■ **YOUR INSTRUCTIONS**
For each line below, check for "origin"; give only the total of lines where it occurs.
==== DATA EXTRACT
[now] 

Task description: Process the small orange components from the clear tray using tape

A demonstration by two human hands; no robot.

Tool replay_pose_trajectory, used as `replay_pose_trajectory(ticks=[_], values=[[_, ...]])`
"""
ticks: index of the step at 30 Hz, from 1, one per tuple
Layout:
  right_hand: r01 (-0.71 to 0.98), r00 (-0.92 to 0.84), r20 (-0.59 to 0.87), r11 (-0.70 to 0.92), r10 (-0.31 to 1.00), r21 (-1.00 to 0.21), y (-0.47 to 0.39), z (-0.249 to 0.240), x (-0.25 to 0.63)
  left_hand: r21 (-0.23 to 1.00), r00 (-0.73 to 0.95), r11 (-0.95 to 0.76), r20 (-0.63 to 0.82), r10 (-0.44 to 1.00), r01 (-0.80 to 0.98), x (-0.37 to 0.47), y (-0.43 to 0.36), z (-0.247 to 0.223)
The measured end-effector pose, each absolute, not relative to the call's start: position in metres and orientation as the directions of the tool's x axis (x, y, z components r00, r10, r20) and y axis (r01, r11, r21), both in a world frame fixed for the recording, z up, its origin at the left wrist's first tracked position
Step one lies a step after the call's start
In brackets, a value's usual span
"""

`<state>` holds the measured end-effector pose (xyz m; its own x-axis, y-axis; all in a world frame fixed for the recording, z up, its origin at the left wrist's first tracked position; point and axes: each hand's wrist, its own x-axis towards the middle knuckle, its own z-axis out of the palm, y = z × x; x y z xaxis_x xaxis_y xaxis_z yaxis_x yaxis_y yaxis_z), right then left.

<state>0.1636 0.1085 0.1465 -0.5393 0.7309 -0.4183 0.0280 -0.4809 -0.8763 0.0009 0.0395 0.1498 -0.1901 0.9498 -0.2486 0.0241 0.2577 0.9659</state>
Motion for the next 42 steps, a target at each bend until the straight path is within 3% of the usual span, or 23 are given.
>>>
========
■ **OUTPUT FOR THIS TASK**
2